The other negative comment was how it limited one coach’s preference to play a forwards’ game.  The cynic in me immediately shot back saying that’s a major problem with Canadian rugby now that we need to over-come – too forwards-oriented, without the basic skills and vision across all players to compete with other nations.  There’s no hiding in sevens.  Everyone’s got to tackle and ruck.  Everyone’s got to pass and run the ball in space.  But I do think there’s an opportunity on the smaller fields to play such a game, if one so desired.  … but I still have to think ‘why’???  Rugby’s such an amazing game to watch when people are running in space and the ball is being tossed about.  Even for those who like the biffo, there are still individual battles to be fought and even the close-quarter, up-the-guts battles should teams spread themselves too thinly on defence and allow a couple of the bigger lads to have an old fashioned Northern Hemisphere style rumble.  In short, smaller field sevens for middle school aged kids is perfect to practice any style of rugby in a microcosm.

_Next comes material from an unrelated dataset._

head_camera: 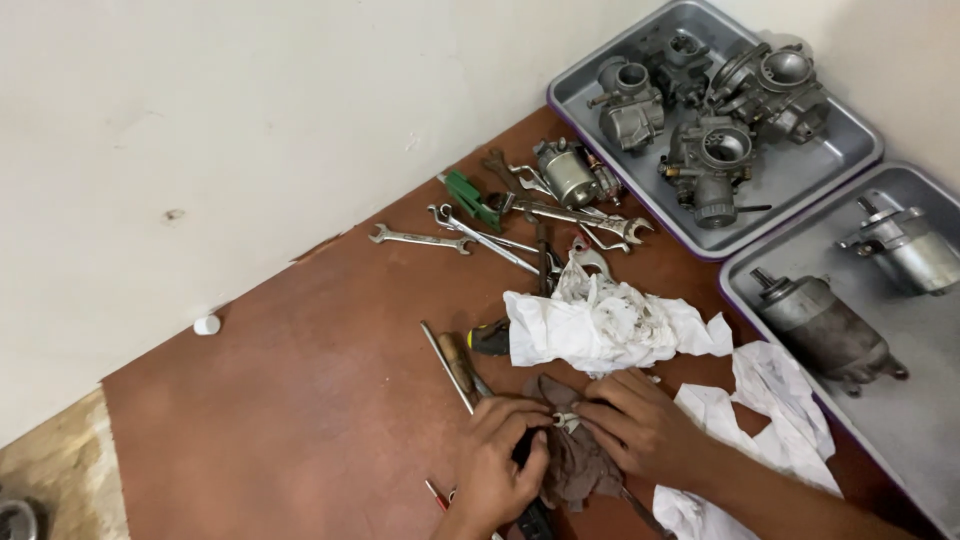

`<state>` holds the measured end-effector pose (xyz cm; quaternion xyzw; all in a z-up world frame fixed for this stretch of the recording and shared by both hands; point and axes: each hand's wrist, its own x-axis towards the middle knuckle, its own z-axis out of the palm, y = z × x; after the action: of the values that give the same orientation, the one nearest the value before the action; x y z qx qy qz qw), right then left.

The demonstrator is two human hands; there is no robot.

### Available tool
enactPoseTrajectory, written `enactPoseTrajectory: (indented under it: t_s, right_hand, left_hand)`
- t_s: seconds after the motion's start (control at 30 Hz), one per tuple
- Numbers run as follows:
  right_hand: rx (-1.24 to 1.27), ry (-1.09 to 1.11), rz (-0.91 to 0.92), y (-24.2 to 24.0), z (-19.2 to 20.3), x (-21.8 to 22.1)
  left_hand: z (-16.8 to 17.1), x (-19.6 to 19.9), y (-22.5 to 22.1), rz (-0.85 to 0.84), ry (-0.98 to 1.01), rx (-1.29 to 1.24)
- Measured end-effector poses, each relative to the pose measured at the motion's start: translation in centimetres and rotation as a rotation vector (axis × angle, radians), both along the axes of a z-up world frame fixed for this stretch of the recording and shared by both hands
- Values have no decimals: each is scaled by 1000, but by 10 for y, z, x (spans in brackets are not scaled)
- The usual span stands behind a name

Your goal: Disassembling and inspecting a motorcycle starter motor on a workspace.

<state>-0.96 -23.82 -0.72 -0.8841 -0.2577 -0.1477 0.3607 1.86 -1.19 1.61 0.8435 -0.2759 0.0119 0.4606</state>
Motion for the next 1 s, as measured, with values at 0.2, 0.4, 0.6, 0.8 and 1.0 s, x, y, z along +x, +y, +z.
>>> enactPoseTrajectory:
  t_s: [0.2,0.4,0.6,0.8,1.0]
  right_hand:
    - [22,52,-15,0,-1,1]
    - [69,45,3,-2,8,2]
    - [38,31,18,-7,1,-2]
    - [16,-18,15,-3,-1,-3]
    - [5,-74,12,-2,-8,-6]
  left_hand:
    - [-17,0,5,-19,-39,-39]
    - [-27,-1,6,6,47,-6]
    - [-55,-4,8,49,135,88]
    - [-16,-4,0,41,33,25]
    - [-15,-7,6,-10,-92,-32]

In this microcosm, fewer players means getting involved to a greater degree in both attack and defence, allowing kids a greater opportunity to become better at both!

What I also like about how Middle School rugby is run on Vancouver Island has to do with the spirit of the game, encouraging more kids to play.  First off, girls are allowed.  Despite contact, it’s not a big issue for pre- / early- teens whose growth spurts are all over the place (often in favour of girls until about 13/14!), so why not?  Girls that start that young, in my experience as a women’s coach, are always great later in life.  Related to that, playing levels are weight-graded so that the bigger kids cannot dominate and smaller kids are not on the receiving end.  Some might argue that this is bad for the big kid who has to play up a grade (in some cases where a Gr. 8 is too heavy and hasn’t a connection to a high school to play with Gr. 9s) or cannot, but I don’t think it’s as a cruel thing as some would make it out to be.  In some cases these players still play alongside their team mates, but with a yellow bib indicating they are ‘touch only’ players.  Either way, it forces the ‘big’ kids to use not their bulk and power, but actually focus on the skills and vision all the other kids have to acquire and develop.  We’ve all probably seen kids like this before – ones who dominate because of size at a lower level who have wasted years not acquiring any abilities because they didn’t need to and end up being poor teenage / adult players.  With weight grading, a level playing field is presented that’s good for all.

The final spirit-of-the-game bonus of adopting sevens relates to the growth of rugby on the whole and accessibility.  Instead of having to field a full side of 15 (or 11 as some do on the mainland), sevens allows schools with just 10 interested / able kids – and even less in some cases! – to field teams.  While maybe only one or two might end up sticking with rugby into their teenage years, there’s nothing wrong with growing the game one or two players at a time!  In such cases, sevens allows even the one kid who’s really interested in the game has a better chance of playing as it’s not so hard to get those few kids together, even if the others aren’t that into the sport.  When trying to get a full fifteen together, for a brand of rugby that requires more subs given the extra time and contact, many schools simply wouldn’t be able to adopt rugby at all.  For those schools which do have quite a lot of interest, sevens allows them to field two or even three sides, so that every kid gets a chance at significant game time.  By grouping together A, B (and C!) teams, kids at various levels of ability also get the opportunity to enjoy the game with less likelihood of getting smashed or utterly dominating – ensuring that each gets a fair chance to work on skills and truly enjoy the experience.

In conclusion, I think adopting sevens rugby (contact OR touch) is a great way to grow the game at the crucial grass roots level in Canada, and especially for the pre-teen age group.  I hope this recent increase in awareness and a move to include more kids continues to grow so that we can show that this is truly a wonderful sport for all.